The computer used for the experiments had the following configuration: Windows 10 operating system, an Intel(R) Xeon Gold 5,118 CPU, a reference frequency of 2.30 GHz, 512 GB memory, and a GeForce RTX 2080Ti 11GB GPU.

Dataset Preparation

We used the publicly available The Crop Row Detection Lincoln Dataset (CRDLD; de Silva et al., 2021), which is a dataset generated from RGB images obtained using an Intel RealSense D435i camera under different weather conditions and different times of the day in a beet field. As shown in Figure 5, the dataset collects basic images for different values of sunlight exposure, shade, weed density, and crop growth stages. These complex scenarios put forward high requirements for the robustness of the model.

FIGURE 5

Figure 5. Crop row image in a complex environment. (A) An example of a crop row image in a strong light environment. (B) Example crop row image with large areas of shadow. (C) Example crop row image with lots of weeds. (D) Example crop row image at seedling stage.

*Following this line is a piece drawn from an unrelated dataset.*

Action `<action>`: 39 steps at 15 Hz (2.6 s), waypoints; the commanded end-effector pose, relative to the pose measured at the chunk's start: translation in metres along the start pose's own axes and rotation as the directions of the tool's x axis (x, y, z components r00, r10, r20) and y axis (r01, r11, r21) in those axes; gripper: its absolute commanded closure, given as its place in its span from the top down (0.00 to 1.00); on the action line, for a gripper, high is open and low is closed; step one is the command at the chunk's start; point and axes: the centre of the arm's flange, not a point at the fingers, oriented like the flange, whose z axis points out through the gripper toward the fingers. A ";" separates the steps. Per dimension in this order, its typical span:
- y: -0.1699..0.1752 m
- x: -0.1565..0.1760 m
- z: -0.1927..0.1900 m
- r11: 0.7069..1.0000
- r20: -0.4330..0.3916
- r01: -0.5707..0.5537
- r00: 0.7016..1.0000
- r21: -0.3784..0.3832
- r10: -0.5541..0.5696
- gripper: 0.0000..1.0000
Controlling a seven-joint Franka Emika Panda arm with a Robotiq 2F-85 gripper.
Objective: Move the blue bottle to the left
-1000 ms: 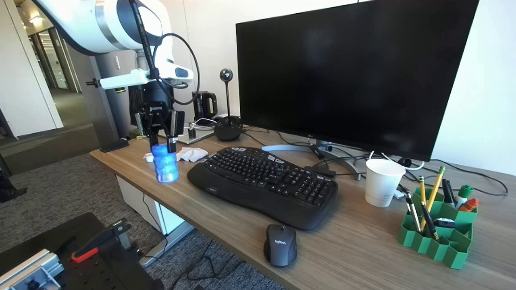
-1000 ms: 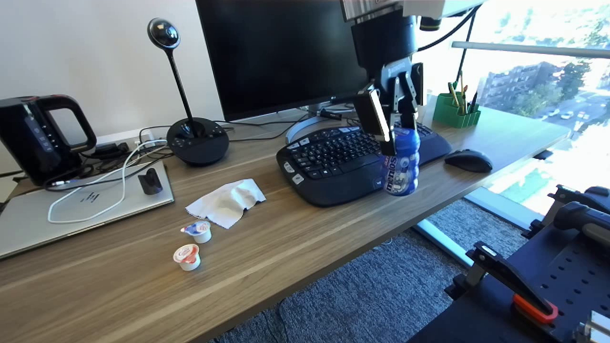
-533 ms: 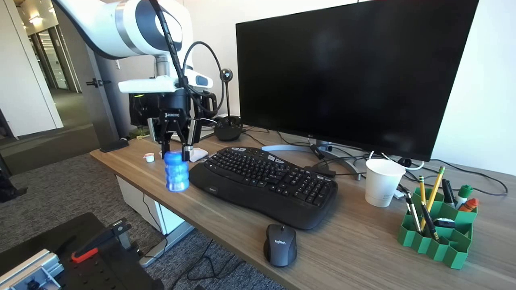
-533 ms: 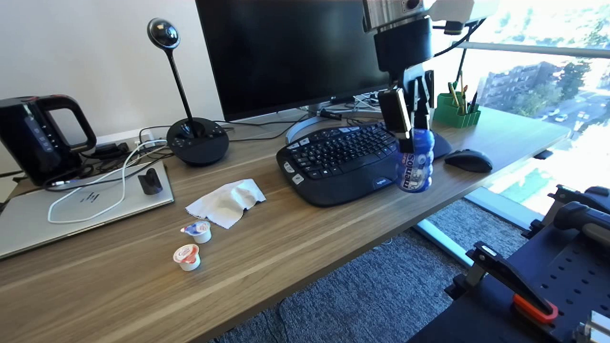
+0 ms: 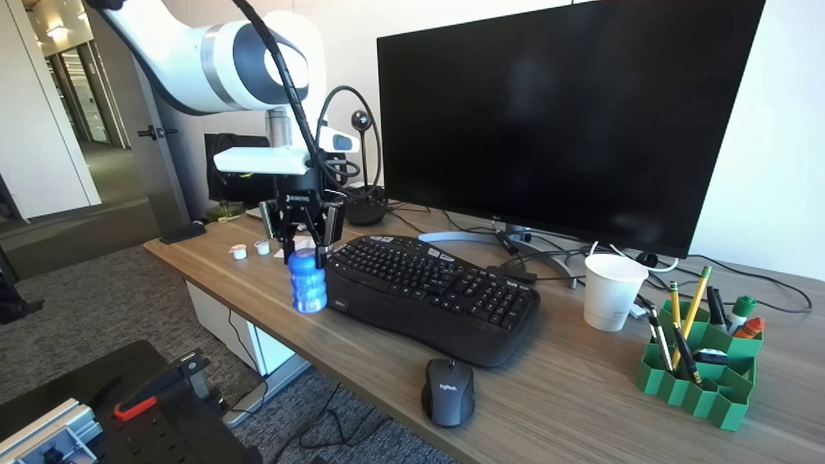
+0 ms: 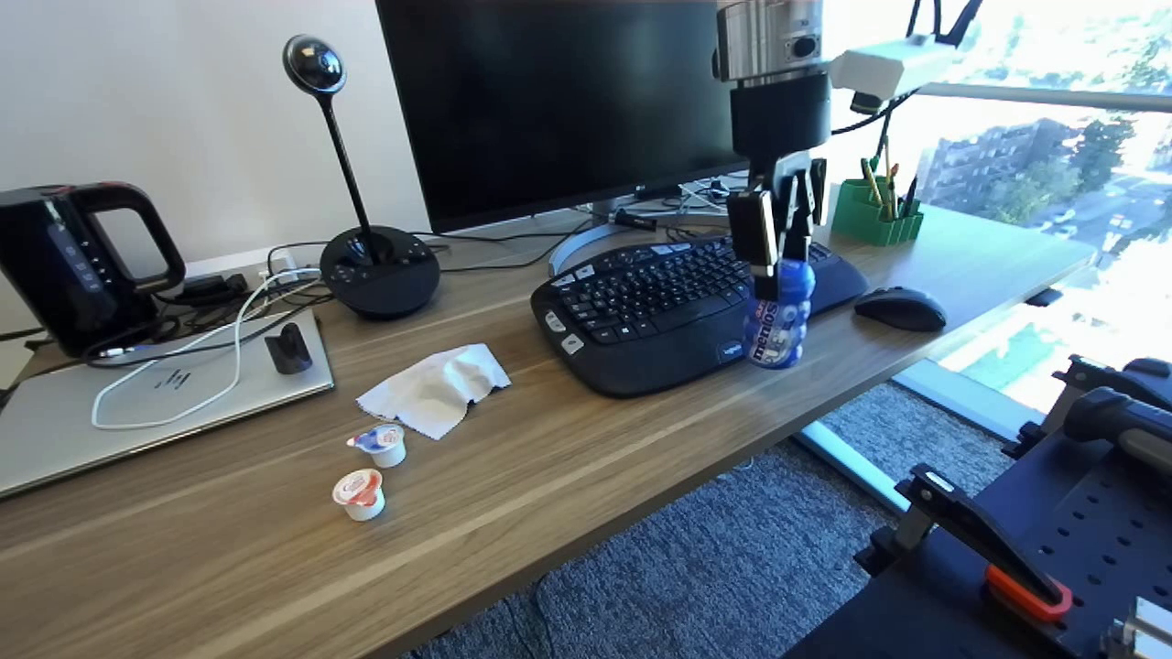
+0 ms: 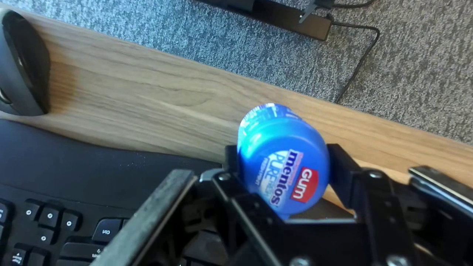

After the acquisition is completed, the images in the dataset are expanded by cropping the images in four directions and are then labeled. The dataset contains 1,000 training images and 100 testing images. The crop row images in the dataset and their corresponding ground-truth images after row segmentation are shown in Figure 6.

FIGURE 6

Figure 6. Sample crop row images and their corresponding ground-truth images.

Crop Row Segmentation

For the experiments, we implemented commonly employed semantic segmentation networks under the PyTorch deep learning framework, including FCN8S, SegNet, ERFNet, UNet, ENet, and an improved model based on the ENet network. The FCNS model replaces the fully connected layer behind the traditional convolutional network with a convolutional layer, while simultaneously adopting the method of cross-channel addition to enhance the transferability of information. FCN8S performs downsamples for a maximum of eight times in the network. The network structure of SegNet is similar to that of FCN. Nevertheless, the first 13 layers of the VGG-16 structure are used in the encoding part, and the upsampling in the decoding part uses spatial index information. UNet is a U-shaped symmetric structure, and skip connections dimensionally splice the feature maps. ERFNet is an improvement to the ENet network, with core operations of residual connections and factorized convolutions.

The network training process involves training and testing the model using pre-divided data, including 1,000 training images and 100 testing images. The size of the input image is $512 \times 512.$ The following hyperparameters were used for network training: an initial learning rate of 0.0001, and a learning rate decay coefficient of 0.1. The network was trained for 85 epochs, with eight samples per iteration. The model was trained using standard gradient descent, and the optimization method was the Adam adaptive learning rate optimizer.

In order to improve the performance of the model and avoid overfitting of the model during the training process, this paper uses random horizontal flip, random vertical flip, and random 90° rotation for data augmentation during model training. The image changes with a probability of 0.5 each time the image is read for each iteration of training.

The training process used was the BCEDiceLoss function, which is a combination of binary cross-entropy loss and dice loss. The calculation formula of the loss function is as follows:

\begin{array}{l} BCEDiceLoss = BCELoss + DiceLoss & (4) \end{array}

where the calculation formula of the binary cross entropy loss is as follows:

\begin{array}{l} BCELoss ((y, \hat{y})) \\ = - \frac{1}{m} \sum_{i = 1}^{m} ([y_{i} log S ((\hat{y_{i}})) + ((1 - y_{i})) log ((1 - S ((\hat{y_{i}}))))]) \end{array} (5)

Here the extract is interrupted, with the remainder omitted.